What you should do: Without including the pictures, copy out every line below.

Exercise input:
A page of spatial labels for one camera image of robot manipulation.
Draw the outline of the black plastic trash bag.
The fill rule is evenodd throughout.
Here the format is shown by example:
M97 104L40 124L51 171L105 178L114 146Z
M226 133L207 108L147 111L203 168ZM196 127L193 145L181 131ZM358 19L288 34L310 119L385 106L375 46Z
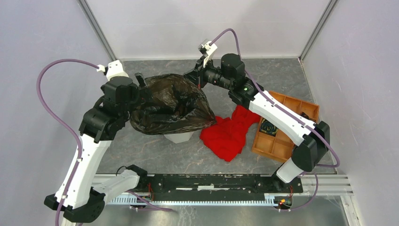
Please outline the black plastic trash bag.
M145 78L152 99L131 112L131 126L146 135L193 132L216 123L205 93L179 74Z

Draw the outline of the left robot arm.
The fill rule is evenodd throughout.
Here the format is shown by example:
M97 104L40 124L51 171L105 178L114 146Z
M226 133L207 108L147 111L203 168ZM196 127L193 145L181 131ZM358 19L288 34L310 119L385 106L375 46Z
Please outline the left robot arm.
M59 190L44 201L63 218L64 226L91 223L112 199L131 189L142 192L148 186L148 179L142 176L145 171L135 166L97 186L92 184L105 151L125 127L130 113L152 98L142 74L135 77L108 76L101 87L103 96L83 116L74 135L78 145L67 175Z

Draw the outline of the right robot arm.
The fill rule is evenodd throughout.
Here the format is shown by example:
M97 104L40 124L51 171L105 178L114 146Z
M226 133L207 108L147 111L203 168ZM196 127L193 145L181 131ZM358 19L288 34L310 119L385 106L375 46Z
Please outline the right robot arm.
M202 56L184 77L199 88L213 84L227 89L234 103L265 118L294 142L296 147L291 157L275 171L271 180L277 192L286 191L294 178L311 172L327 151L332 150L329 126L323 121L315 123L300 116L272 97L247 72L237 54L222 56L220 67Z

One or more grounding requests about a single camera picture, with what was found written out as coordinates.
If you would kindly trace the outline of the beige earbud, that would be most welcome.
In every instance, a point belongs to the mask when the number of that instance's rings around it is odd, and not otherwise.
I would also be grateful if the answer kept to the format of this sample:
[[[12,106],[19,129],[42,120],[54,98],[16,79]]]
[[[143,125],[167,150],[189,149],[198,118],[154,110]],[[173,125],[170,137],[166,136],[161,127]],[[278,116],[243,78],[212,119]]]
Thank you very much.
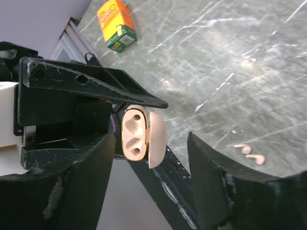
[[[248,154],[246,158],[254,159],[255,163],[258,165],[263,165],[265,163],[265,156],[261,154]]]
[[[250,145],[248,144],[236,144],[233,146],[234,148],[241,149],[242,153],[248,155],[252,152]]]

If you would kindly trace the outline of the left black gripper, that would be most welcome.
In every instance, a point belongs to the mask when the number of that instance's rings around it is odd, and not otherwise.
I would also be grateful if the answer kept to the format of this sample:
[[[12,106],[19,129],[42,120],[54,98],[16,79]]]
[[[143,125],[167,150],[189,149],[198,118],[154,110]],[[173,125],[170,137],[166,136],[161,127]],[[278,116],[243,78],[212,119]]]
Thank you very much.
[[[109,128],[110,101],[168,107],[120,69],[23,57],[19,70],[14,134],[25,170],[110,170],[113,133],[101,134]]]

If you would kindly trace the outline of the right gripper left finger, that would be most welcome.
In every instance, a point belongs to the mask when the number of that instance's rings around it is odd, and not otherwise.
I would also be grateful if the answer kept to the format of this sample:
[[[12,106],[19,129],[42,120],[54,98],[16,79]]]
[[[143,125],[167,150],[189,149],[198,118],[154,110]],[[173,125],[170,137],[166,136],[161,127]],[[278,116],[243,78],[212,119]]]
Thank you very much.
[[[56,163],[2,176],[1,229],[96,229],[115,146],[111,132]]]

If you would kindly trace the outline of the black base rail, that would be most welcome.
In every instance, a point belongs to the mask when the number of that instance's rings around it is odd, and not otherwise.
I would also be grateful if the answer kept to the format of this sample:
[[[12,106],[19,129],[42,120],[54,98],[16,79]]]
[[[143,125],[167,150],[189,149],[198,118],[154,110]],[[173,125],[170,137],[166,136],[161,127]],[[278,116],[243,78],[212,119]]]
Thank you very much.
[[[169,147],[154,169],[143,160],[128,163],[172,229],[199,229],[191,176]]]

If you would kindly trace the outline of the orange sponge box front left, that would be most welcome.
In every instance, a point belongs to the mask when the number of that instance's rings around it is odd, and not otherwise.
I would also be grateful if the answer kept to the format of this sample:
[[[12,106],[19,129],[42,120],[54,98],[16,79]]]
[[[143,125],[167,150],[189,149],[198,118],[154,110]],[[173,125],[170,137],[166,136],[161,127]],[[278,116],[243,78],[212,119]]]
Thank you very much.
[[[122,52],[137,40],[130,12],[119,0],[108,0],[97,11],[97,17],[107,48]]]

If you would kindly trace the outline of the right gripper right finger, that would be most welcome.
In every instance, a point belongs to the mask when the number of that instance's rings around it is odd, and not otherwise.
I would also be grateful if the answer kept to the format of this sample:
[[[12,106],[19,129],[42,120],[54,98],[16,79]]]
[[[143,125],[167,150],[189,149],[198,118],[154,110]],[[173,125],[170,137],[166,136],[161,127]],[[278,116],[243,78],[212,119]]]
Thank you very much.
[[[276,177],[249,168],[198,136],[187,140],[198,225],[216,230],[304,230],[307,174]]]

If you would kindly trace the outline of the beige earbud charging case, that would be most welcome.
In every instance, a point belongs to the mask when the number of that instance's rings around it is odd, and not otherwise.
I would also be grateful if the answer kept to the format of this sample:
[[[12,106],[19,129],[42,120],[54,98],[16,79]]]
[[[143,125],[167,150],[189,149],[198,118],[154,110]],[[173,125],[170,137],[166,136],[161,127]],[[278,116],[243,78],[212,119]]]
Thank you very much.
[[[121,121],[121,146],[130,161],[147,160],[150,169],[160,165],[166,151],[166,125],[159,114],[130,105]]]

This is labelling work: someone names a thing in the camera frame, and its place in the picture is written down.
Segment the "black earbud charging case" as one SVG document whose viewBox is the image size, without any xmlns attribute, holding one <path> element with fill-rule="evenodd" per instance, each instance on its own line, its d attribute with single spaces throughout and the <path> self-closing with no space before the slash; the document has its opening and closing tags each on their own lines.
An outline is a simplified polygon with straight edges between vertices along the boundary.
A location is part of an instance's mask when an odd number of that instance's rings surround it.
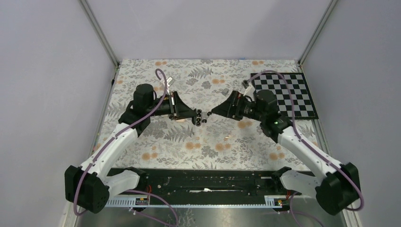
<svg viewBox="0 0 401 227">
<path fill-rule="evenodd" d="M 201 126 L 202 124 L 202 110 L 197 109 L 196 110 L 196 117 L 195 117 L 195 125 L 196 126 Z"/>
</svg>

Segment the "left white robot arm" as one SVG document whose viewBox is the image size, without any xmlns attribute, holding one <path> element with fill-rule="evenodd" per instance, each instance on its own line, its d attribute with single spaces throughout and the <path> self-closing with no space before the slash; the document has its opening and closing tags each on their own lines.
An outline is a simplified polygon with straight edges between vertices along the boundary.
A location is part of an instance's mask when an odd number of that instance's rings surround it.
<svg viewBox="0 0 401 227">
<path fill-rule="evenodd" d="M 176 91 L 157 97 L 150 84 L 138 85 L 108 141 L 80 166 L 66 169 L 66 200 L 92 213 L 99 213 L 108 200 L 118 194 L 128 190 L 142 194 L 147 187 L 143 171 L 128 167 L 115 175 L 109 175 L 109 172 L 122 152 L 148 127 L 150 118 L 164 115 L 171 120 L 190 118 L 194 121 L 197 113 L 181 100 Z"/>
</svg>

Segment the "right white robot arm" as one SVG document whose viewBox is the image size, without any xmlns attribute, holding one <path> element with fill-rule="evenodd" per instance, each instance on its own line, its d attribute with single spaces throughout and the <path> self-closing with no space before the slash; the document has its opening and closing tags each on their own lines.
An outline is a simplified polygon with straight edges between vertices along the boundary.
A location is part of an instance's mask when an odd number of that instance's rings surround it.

Your solution:
A page of spatial labels for one camera image of robot manipulation.
Draw the outline of the black plastic trash bag.
The fill rule is evenodd throughout.
Here the format is shown by example:
M97 104L40 124L51 171L105 178L114 146Z
M226 133L207 108L147 111L203 168ZM196 127L193 145L181 131ZM358 19L288 34L310 119L385 106L375 46Z
Please outline the black plastic trash bag.
M145 78L152 99L131 112L131 126L146 135L193 132L216 123L205 93L179 74Z

Draw the outline of the left robot arm.
The fill rule is evenodd throughout.
Here the format is shown by example:
M97 104L40 124L51 171L105 178L114 146Z
M226 133L207 108L147 111L203 168ZM196 127L193 145L181 131ZM358 19L288 34L310 119L385 106L375 46Z
Please outline the left robot arm.
M59 190L44 201L63 218L64 226L91 223L112 199L131 189L142 192L148 186L148 179L142 176L145 171L135 166L97 186L92 184L105 151L125 127L130 113L152 98L142 74L135 77L108 76L101 87L103 96L83 116L74 135L78 145L67 175Z

Draw the outline of the right robot arm.
The fill rule is evenodd throughout.
Here the format is shown by example:
M97 104L40 124L51 171L105 178L114 146Z
M226 133L207 108L147 111L203 168ZM196 127L193 145L181 131ZM358 19L288 34L310 119L385 106L375 46Z
Please outline the right robot arm.
M202 56L184 77L199 88L213 84L227 89L234 103L265 118L294 142L296 147L291 157L275 171L271 180L277 192L286 191L294 178L311 172L327 151L332 150L329 126L323 121L315 123L300 116L272 97L247 72L237 54L222 56L220 67Z

One or more grounding requests about a single camera picture, with what was found written out as coordinates.
If you would kindly trace the outline of the beige earbud, that would be most welcome.
In every instance, a point belongs to the mask when the number of that instance's rings around it is odd, and not otherwise.
I would also be grateful if the answer kept to the format of this sample:
[[[12,106],[19,129],[42,120],[54,98],[16,79]]]
[[[143,125],[167,150],[189,149],[198,118],[154,110]],[[173,125],[170,137],[166,136],[161,127]],[[278,116],[243,78],[212,119]]]
Thank you very much.
[[[248,154],[246,158],[254,159],[255,163],[258,165],[263,165],[265,163],[265,156],[261,154]]]
[[[250,145],[248,144],[236,144],[233,146],[234,148],[241,149],[242,153],[248,155],[252,152]]]

If you would kindly trace the outline of the left black gripper, that would be most welcome.
In every instance, a point belongs to the mask when the number of that instance's rings around it is odd, and not otherwise.
I would also be grateful if the answer kept to the format of this sample:
[[[12,106],[19,129],[42,120],[54,98],[16,79]]]
[[[143,125],[167,150],[189,149],[198,118],[154,110]],[[173,125],[170,137],[166,136],[161,127]],[[278,116],[243,78],[212,119]]]
Thank you very much.
[[[109,128],[110,101],[168,107],[120,69],[23,57],[19,70],[14,134],[25,170],[110,170],[113,133],[101,134]]]

If you would kindly trace the outline of the right gripper left finger, that would be most welcome.
In every instance, a point belongs to the mask when the number of that instance's rings around it is odd, and not otherwise.
I would also be grateful if the answer kept to the format of this sample:
[[[12,106],[19,129],[42,120],[54,98],[16,79]]]
[[[143,125],[167,150],[189,149],[198,118],[154,110]],[[173,125],[170,137],[166,136],[161,127]],[[278,116],[243,78],[212,119]]]
Thank you very much.
[[[56,163],[2,176],[1,229],[96,229],[115,146],[111,132]]]

If you would kindly trace the outline of the black base rail, that would be most welcome.
In every instance, a point belongs to the mask when the number of that instance's rings around it is odd, and not otherwise.
I would also be grateful if the answer kept to the format of this sample:
[[[12,106],[19,129],[42,120],[54,98],[16,79]]]
[[[143,125],[167,150],[189,149],[198,118],[154,110]],[[173,125],[170,137],[166,136],[161,127]],[[278,116],[243,78],[212,119]]]
Thank you very much.
[[[169,147],[154,169],[143,160],[128,163],[172,229],[199,229],[191,176]]]

If you would kindly trace the outline of the orange sponge box front left, that would be most welcome.
In every instance, a point belongs to the mask when the number of that instance's rings around it is odd, and not otherwise.
I would also be grateful if the answer kept to the format of this sample:
[[[12,106],[19,129],[42,120],[54,98],[16,79]]]
[[[143,125],[167,150],[189,149],[198,118],[154,110]],[[173,125],[170,137],[166,136],[161,127]],[[278,116],[243,78],[212,119]]]
Thank you very much.
[[[122,52],[137,40],[130,12],[119,0],[108,0],[97,11],[97,17],[107,48]]]

If you would kindly trace the outline of the right gripper right finger, that would be most welcome.
In every instance, a point belongs to the mask when the number of that instance's rings around it is odd, and not otherwise.
I would also be grateful if the answer kept to the format of this sample:
[[[12,106],[19,129],[42,120],[54,98],[16,79]]]
[[[143,125],[167,150],[189,149],[198,118],[154,110]],[[173,125],[170,137],[166,136],[161,127]],[[278,116],[243,78],[212,119]]]
Thank you very much.
[[[276,177],[249,168],[198,136],[187,140],[198,225],[216,230],[304,230],[307,174]]]

If you would kindly trace the outline of the beige earbud charging case, that would be most welcome.
In every instance, a point belongs to the mask when the number of that instance's rings around it is odd, and not otherwise.
I would also be grateful if the answer kept to the format of this sample:
[[[12,106],[19,129],[42,120],[54,98],[16,79]]]
[[[143,125],[167,150],[189,149],[198,118],[154,110]],[[173,125],[170,137],[166,136],[161,127]],[[278,116],[243,78],[212,119]]]
Thank you very much.
[[[121,121],[121,146],[130,161],[147,160],[150,169],[160,165],[166,151],[166,125],[159,114],[130,105]]]

This is labelling work: someone names a thing in the camera frame, and its place in the picture is written down.
Segment the "black earbud charging case" as one SVG document whose viewBox is the image size, without any xmlns attribute, holding one <path> element with fill-rule="evenodd" per instance, each instance on its own line, its d attribute with single spaces throughout and the <path> self-closing with no space before the slash; the document has its opening and closing tags each on their own lines.
An outline is a simplified polygon with straight edges between vertices along the boundary.
A location is part of an instance's mask when an odd number of that instance's rings surround it.
<svg viewBox="0 0 401 227">
<path fill-rule="evenodd" d="M 201 126 L 202 124 L 202 110 L 197 109 L 196 110 L 196 117 L 195 117 L 195 125 L 196 126 Z"/>
</svg>

Segment the "left white robot arm" as one SVG document whose viewBox is the image size, without any xmlns attribute, holding one <path> element with fill-rule="evenodd" per instance, each instance on its own line, its d attribute with single spaces throughout and the <path> self-closing with no space before the slash; the document has its opening and closing tags each on their own lines.
An outline is a simplified polygon with straight edges between vertices along the boundary.
A location is part of an instance's mask when an odd number of that instance's rings surround it.
<svg viewBox="0 0 401 227">
<path fill-rule="evenodd" d="M 176 91 L 157 97 L 150 84 L 138 85 L 108 141 L 80 166 L 66 169 L 66 200 L 92 213 L 99 213 L 108 200 L 118 194 L 128 190 L 142 194 L 147 187 L 143 171 L 128 167 L 115 175 L 109 175 L 109 172 L 122 152 L 148 127 L 150 118 L 164 115 L 171 120 L 190 118 L 194 121 L 197 113 L 181 100 Z"/>
</svg>

Segment the "right white robot arm" as one SVG document whose viewBox is the image size, without any xmlns attribute, holding one <path> element with fill-rule="evenodd" per instance, each instance on its own line, its d attribute with single spaces throughout and the <path> self-closing with no space before the slash; the document has its opening and closing tags each on their own lines.
An outline is a simplified polygon with straight edges between vertices along the boundary.
A location is part of an instance's mask when an odd number of that instance's rings surround it.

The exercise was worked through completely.